EU/3/15/1463: Orphan designation for the treatment of plasma cell myeloma

Plasma cell myeloma (also called multiple myeloma) is a cancer of a type of white blood cell called plasma cells. Plasma cells originate in the bone marrow, the spongy tissue inside the large bones of the body. In plasma cell myeloma the division of plasma cells becomes out of control, resulting in abnormal, immature plasma cells multiplying and filling up the bone marrow. These immature cells interfere with the production of normal white blood cells, red blood cells and platelets (components that help the blood to clot), leading to complications such as anaemia (low red blood cell counts), bone pain and fractures, raised blood calcium levels and kidney disease.

Plasma cell myeloma is a debilitating and life-threatening disease particularly because it disrupts the normal functioning of the bone marrow, damages the bones and causes kidney failure.

At the time of designation, plasma cell myeloma affected approximately 3.6 in 10,000 people in the European Union (EU). This was equivalent to a total of around 185,000 people*, and is below the ceiling for orphan designation, which is 5 people in 10,000. This is based on the information provided by the sponsor and the knowledge of the Committee for Orphan Medicinal Products (COMP).

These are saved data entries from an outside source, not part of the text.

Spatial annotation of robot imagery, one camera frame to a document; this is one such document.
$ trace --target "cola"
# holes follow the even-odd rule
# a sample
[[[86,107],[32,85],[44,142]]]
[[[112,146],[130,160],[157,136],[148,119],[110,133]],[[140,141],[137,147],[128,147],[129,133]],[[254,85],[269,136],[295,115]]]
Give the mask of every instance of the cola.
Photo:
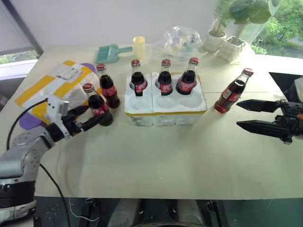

*Disclaimer: For the purpose of the designation, the number of patients affected by the condition is estimated and assessed on the basis of data from the European Union (EU 28), Norway, Iceland and Liechtenstein. This represents a population of 512,900,000 (Eurostat 2015).

At the time of designation, several medicines were authorised for plasma cell myeloma in the EU. The main treatment for plasma cell myeloma was chemotherapy (medicines to treat cancer) usually combined with corticosteroids to reduce the activity of the immune system, the body's natural defences. Where chemotherapy did not work, some patients received an allogeneic stem-cell transplant (a complex procedure where the patient receives stem cells from a matched donor to help restore the bone marrow). Radiotherapy (using radiation to kill cancer cells) was used to treat pain due to bone damage and prevent further damage. Interferon alfa was sometimes used in combination with chemotherapy.

The sponsor has provided sufficient information to show that melphalan flufenamide might be of significant benefit to patients with plasma cell myeloma because early studies showed a response to treatment in patients whose disease had come back or was not responding to previous treatments. This assumption will need to be confirmed at the time of marketing authorisation, in order to maintain the orphan status.

Melphalan flufenamide is a type of chemotherapy medicine known as an alkylating agent. It works by adding a small chemical group called alkyl group to the DNA in cells, altering the DNA and interfering with its function in cell division and growth. As a result, the cells cannot divide and grow and they ultimately die. The medicine acts mainly against fast growing cells, such as cancer cells.

Melphalan flufenamide consists of melphalan (a cancer medicine already authorised to treat plasma cell myeloma) attached to another molecule, flufenamide, which enables it to enter cells more easily. Once inside, free melphalan is released by certain enzymes that are present in higher levels in cancer cells, enabling it to act on their DNA and kill the cell.

The effects of melphalan flufenamide have been evaluated in experimental models.

At the time of submission of the application for orphan designation, clinical trials with melphalan flufenamide in patients with plasma cell myeloma were ongoing.

At the time of submission, the medicine was not authorised anywhere in the EU for plasma cell myeloma or designated as an orphan medicinal product elsewhere for this condition.

In accordance with Regulation (EC) No 141/2000 of 16 December 1999, the COMP adopted a positive opinion on 12 February 2015 recommending the granting of this designation.

• the seriousness of the condition;
• the existence of alternative methods of diagnosis, prevention or treatment;
• either the rarity of the condition (affecting not more than 5 in 10,000 people in the EU) or insufficient returns on investment.

Designated orphan medicinal products are products that are still under investigation and are considered for orphan designation on the basis of potential activity. An orphan designation is not a marketing authorisation. As a consequence, demonstration of quality, safety and efficacy is necessary before a product can be granted a marketing authorisation.